# TASK DESCRIPTION
Lines below containing the word "shaped" should be copied out.

Stored dataset items
== Segment start ==

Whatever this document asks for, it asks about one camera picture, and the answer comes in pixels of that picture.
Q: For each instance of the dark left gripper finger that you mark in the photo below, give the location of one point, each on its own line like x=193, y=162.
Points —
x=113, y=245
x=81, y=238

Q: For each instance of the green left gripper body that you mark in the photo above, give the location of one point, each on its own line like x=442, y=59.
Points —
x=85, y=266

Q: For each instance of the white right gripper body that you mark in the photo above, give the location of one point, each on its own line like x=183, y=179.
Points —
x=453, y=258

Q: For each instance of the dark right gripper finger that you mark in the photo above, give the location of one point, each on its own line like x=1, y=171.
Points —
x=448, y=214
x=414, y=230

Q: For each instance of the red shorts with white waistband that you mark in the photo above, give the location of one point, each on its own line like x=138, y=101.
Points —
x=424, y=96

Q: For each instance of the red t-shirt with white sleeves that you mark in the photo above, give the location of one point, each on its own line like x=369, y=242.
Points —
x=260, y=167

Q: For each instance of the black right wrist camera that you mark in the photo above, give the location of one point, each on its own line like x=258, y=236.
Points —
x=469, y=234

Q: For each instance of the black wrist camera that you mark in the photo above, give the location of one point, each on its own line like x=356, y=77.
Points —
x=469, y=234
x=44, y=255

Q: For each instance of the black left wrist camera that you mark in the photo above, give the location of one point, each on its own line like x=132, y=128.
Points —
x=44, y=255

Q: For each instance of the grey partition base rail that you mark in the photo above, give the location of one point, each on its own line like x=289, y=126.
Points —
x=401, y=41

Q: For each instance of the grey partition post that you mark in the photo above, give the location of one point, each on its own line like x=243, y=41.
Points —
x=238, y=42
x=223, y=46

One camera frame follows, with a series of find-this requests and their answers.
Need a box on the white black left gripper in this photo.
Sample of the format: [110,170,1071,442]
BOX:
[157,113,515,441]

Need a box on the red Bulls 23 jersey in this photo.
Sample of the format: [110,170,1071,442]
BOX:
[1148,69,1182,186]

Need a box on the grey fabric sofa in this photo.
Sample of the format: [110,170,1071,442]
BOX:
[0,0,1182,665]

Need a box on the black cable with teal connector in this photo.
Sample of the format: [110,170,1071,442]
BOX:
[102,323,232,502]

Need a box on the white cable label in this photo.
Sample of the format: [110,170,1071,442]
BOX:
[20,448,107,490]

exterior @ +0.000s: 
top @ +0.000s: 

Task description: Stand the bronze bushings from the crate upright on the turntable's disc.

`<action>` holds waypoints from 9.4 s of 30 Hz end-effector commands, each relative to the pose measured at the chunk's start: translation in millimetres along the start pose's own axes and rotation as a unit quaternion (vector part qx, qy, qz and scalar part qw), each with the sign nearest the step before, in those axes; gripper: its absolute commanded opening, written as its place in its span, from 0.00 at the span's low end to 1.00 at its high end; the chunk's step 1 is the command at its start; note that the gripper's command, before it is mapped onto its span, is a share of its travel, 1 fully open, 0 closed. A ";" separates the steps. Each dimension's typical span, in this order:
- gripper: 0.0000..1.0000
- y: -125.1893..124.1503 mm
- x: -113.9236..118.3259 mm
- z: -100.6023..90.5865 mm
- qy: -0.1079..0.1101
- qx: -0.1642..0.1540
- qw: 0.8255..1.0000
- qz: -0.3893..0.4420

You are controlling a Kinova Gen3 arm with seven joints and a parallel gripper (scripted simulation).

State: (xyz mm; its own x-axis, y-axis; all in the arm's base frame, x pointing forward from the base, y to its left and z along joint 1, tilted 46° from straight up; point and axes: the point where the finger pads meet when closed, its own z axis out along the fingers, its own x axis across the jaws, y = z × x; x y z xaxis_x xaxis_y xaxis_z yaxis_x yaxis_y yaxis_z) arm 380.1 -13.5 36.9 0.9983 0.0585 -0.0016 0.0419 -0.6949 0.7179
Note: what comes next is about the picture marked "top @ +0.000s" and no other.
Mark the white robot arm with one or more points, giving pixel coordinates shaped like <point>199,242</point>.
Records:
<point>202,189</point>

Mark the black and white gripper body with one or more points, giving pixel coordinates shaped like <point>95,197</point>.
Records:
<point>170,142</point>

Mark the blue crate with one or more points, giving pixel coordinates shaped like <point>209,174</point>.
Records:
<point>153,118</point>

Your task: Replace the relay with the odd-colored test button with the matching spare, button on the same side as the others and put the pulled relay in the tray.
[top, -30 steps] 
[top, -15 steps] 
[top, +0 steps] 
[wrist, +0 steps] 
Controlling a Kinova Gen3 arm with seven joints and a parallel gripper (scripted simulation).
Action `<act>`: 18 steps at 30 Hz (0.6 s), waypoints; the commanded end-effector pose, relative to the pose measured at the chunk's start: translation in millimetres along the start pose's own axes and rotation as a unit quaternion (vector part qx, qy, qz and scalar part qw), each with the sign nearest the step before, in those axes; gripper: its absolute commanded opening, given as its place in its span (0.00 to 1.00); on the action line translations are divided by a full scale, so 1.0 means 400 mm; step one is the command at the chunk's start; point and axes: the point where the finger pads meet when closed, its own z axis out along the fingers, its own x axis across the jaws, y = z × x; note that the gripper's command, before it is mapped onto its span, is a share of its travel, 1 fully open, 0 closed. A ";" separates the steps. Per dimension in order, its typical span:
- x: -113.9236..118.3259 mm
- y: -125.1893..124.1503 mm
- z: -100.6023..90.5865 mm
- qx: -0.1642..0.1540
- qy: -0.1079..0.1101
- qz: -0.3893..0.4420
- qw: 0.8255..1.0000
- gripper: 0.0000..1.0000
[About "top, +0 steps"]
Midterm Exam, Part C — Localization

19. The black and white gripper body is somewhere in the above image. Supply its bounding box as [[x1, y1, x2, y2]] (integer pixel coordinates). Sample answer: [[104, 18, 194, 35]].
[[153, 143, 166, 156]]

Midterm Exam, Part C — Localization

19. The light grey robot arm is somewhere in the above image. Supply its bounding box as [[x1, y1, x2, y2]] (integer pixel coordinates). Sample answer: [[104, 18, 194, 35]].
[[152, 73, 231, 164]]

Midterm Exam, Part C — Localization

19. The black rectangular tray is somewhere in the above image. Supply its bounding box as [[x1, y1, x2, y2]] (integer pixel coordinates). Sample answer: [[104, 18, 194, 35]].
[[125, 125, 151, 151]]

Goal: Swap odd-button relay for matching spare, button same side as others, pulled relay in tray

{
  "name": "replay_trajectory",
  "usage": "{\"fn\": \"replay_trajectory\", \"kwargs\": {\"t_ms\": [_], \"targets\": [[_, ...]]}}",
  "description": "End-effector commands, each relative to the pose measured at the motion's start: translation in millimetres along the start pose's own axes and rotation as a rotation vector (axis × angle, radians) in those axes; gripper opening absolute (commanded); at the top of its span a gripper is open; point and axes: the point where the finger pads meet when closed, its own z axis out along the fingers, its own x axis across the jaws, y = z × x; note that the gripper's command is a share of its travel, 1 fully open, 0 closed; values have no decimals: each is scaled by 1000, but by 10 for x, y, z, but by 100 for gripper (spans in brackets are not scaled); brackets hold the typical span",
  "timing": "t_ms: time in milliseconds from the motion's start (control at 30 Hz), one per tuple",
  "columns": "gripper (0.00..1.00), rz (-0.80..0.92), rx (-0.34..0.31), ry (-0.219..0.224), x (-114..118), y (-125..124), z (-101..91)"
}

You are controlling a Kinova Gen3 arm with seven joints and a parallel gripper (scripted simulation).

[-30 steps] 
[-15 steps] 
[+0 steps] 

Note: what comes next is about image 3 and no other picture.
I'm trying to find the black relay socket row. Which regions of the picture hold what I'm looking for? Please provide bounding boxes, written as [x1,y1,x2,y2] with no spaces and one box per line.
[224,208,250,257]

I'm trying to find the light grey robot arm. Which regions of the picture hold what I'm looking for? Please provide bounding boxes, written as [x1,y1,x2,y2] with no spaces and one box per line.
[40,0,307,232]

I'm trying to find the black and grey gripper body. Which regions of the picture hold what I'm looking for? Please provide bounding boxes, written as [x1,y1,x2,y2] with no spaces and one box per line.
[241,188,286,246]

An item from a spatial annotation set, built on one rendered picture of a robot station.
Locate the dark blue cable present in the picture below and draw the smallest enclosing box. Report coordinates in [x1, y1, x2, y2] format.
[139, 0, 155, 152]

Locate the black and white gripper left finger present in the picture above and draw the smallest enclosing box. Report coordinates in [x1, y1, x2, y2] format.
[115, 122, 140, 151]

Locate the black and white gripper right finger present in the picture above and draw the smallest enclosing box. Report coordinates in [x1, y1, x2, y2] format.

== Segment end ==

# SOLUTION TO THIS EXERCISE
Mark the white robot arm with one or more points, giving pixel coordinates shaped like <point>199,242</point>.
Mark the black and white gripper body with one or more points, giving pixel coordinates shaped like <point>95,197</point>.
Mark the blue crate with one or more points, giving pixel coordinates shaped like <point>209,174</point>.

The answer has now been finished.